Records drawn from a dataset:
-*-
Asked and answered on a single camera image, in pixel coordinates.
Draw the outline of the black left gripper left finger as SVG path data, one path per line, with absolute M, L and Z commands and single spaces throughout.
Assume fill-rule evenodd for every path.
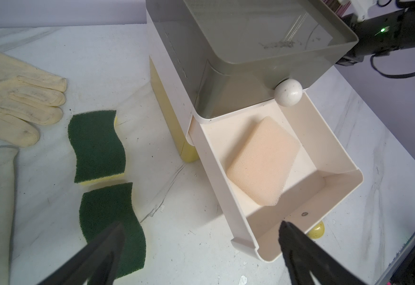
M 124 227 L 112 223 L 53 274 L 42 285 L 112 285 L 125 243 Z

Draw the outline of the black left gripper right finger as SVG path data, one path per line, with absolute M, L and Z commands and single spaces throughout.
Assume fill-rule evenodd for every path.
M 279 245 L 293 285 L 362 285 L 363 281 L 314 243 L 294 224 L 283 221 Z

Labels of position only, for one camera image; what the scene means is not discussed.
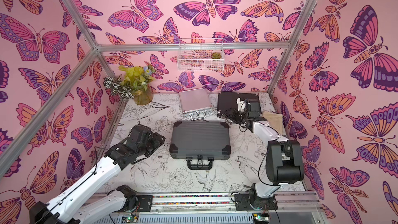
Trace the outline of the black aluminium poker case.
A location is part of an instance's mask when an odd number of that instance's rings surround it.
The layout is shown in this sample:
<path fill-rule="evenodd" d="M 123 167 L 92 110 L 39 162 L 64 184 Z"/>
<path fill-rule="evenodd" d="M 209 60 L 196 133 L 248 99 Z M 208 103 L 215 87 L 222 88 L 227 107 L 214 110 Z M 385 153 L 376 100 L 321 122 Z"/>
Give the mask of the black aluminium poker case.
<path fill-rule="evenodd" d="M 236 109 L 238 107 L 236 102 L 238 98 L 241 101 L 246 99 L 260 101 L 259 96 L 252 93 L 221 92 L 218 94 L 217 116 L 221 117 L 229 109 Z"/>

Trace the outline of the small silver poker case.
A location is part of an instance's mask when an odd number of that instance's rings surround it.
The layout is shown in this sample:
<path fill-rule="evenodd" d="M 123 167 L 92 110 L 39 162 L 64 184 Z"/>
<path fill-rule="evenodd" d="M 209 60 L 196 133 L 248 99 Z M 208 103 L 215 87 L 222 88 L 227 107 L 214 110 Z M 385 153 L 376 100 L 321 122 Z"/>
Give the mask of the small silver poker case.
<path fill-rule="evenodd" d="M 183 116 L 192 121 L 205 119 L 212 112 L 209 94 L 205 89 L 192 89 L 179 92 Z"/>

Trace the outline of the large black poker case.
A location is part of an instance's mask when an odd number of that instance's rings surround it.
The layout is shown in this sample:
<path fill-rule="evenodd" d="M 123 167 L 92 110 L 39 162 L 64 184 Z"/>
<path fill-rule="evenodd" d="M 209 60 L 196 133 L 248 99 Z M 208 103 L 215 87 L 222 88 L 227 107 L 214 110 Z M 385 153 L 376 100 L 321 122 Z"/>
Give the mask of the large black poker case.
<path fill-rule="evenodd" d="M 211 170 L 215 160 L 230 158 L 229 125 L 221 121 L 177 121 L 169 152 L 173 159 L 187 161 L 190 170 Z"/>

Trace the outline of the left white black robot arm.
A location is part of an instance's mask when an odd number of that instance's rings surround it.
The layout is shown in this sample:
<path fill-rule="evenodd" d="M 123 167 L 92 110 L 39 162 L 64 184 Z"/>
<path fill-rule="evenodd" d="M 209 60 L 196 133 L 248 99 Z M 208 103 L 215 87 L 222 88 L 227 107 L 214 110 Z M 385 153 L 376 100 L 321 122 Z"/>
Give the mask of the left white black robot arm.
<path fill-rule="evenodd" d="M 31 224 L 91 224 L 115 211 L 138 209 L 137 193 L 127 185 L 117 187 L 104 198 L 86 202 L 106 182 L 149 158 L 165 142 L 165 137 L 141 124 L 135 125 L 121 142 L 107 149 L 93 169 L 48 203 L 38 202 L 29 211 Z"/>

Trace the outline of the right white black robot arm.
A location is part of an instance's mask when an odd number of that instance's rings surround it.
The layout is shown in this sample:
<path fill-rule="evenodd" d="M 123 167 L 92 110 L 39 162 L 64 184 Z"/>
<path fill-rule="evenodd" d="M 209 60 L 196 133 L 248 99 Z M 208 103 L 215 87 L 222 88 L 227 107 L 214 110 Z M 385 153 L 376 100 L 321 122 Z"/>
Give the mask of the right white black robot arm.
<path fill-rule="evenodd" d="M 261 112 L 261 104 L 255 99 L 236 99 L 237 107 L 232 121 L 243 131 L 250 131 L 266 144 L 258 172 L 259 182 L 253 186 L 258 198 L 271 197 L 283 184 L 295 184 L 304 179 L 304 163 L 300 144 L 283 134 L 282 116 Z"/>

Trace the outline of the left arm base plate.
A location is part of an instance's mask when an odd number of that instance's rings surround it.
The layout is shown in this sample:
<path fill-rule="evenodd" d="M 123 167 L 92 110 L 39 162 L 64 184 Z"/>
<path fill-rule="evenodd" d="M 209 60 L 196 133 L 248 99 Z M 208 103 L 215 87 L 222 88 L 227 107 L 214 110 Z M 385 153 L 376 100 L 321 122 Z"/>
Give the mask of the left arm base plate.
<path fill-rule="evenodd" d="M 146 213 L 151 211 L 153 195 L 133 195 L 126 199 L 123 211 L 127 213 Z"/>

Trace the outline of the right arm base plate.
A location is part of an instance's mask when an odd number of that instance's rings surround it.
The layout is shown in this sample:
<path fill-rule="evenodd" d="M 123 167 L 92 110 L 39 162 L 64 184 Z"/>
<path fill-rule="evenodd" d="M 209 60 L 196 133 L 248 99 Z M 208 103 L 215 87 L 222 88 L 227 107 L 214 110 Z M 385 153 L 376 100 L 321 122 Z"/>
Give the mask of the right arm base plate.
-*-
What you have to do: Could the data above be copied out exactly, with no pictures kept?

Response box:
Asked and answered on a single camera image, in pixel coordinates.
Draw the outline of the black left gripper left finger as SVG path data, one path per line, with absolute M, L and Z commands and single spaces throughout.
Assume fill-rule evenodd for every path.
M 124 227 L 112 223 L 53 274 L 42 285 L 112 285 L 125 243 Z

Draw the outline of the black left gripper right finger as SVG path data, one path per line, with absolute M, L and Z commands and single spaces throughout.
Assume fill-rule evenodd for every path.
M 279 245 L 293 285 L 362 285 L 363 281 L 314 243 L 294 224 L 283 221 Z

Labels of position only, for one camera image; what the scene means is not discussed.
Trace the outline of the black aluminium poker case.
A location is part of an instance's mask when an odd number of that instance's rings surround it.
The layout is shown in this sample:
<path fill-rule="evenodd" d="M 123 167 L 92 110 L 39 162 L 64 184 Z"/>
<path fill-rule="evenodd" d="M 209 60 L 196 133 L 248 99 Z M 208 103 L 215 87 L 222 88 L 227 107 L 214 110 Z M 385 153 L 376 100 L 321 122 Z"/>
Give the mask of the black aluminium poker case.
<path fill-rule="evenodd" d="M 236 109 L 238 107 L 236 102 L 238 98 L 241 101 L 246 99 L 260 101 L 259 96 L 252 93 L 221 92 L 218 94 L 217 116 L 221 117 L 229 109 Z"/>

Trace the outline of the small silver poker case.
A location is part of an instance's mask when an odd number of that instance's rings surround it.
The layout is shown in this sample:
<path fill-rule="evenodd" d="M 123 167 L 92 110 L 39 162 L 64 184 Z"/>
<path fill-rule="evenodd" d="M 209 60 L 196 133 L 248 99 Z M 208 103 L 215 87 L 222 88 L 227 107 L 214 110 Z M 385 153 L 376 100 L 321 122 Z"/>
Give the mask of the small silver poker case.
<path fill-rule="evenodd" d="M 183 116 L 192 121 L 205 119 L 212 112 L 209 94 L 205 89 L 192 89 L 179 92 Z"/>

Trace the outline of the large black poker case.
A location is part of an instance's mask when an odd number of that instance's rings surround it.
The layout is shown in this sample:
<path fill-rule="evenodd" d="M 123 167 L 92 110 L 39 162 L 64 184 Z"/>
<path fill-rule="evenodd" d="M 209 60 L 196 133 L 248 99 Z M 208 103 L 215 87 L 222 88 L 227 107 L 214 110 Z M 385 153 L 376 100 L 321 122 Z"/>
Give the mask of the large black poker case.
<path fill-rule="evenodd" d="M 211 170 L 215 160 L 230 158 L 229 125 L 221 121 L 177 121 L 169 152 L 173 159 L 187 161 L 190 170 Z"/>

Trace the outline of the left white black robot arm.
A location is part of an instance's mask when an odd number of that instance's rings surround it.
The layout is shown in this sample:
<path fill-rule="evenodd" d="M 123 167 L 92 110 L 39 162 L 64 184 Z"/>
<path fill-rule="evenodd" d="M 209 60 L 196 133 L 248 99 Z M 208 103 L 215 87 L 222 88 L 227 107 L 214 110 Z M 385 153 L 376 100 L 321 122 Z"/>
Give the mask of the left white black robot arm.
<path fill-rule="evenodd" d="M 31 224 L 91 224 L 115 211 L 138 209 L 137 193 L 127 185 L 117 187 L 104 198 L 86 202 L 106 182 L 149 158 L 165 142 L 165 137 L 141 124 L 135 125 L 121 142 L 107 149 L 93 169 L 48 203 L 38 202 L 29 211 Z"/>

Trace the outline of the right white black robot arm.
A location is part of an instance's mask when an odd number of that instance's rings surround it.
The layout is shown in this sample:
<path fill-rule="evenodd" d="M 123 167 L 92 110 L 39 162 L 64 184 Z"/>
<path fill-rule="evenodd" d="M 209 60 L 196 133 L 248 99 Z M 208 103 L 215 87 L 222 88 L 227 107 L 214 110 Z M 385 153 L 376 100 L 321 122 Z"/>
Give the mask of the right white black robot arm.
<path fill-rule="evenodd" d="M 261 112 L 261 104 L 255 99 L 236 99 L 237 107 L 232 121 L 243 131 L 250 131 L 266 144 L 258 172 L 259 182 L 253 186 L 258 198 L 271 197 L 283 184 L 295 184 L 304 179 L 304 163 L 300 144 L 283 134 L 282 116 Z"/>

Trace the outline of the left arm base plate.
A location is part of an instance's mask when an odd number of that instance's rings surround it.
The layout is shown in this sample:
<path fill-rule="evenodd" d="M 123 167 L 92 110 L 39 162 L 64 184 Z"/>
<path fill-rule="evenodd" d="M 209 60 L 196 133 L 248 99 Z M 208 103 L 215 87 L 222 88 L 227 107 L 214 110 Z M 385 153 L 376 100 L 321 122 Z"/>
Give the mask of the left arm base plate.
<path fill-rule="evenodd" d="M 146 213 L 151 211 L 153 195 L 133 195 L 126 199 L 123 211 L 127 213 Z"/>

Trace the outline of the right arm base plate.
A location is part of an instance's mask when an odd number of that instance's rings surround it.
The layout is shown in this sample:
<path fill-rule="evenodd" d="M 123 167 L 92 110 L 39 162 L 64 184 Z"/>
<path fill-rule="evenodd" d="M 209 60 L 196 133 L 248 99 Z M 208 103 L 215 87 L 222 88 L 227 107 L 214 110 Z M 385 153 L 376 100 L 321 122 Z"/>
Give the mask of the right arm base plate.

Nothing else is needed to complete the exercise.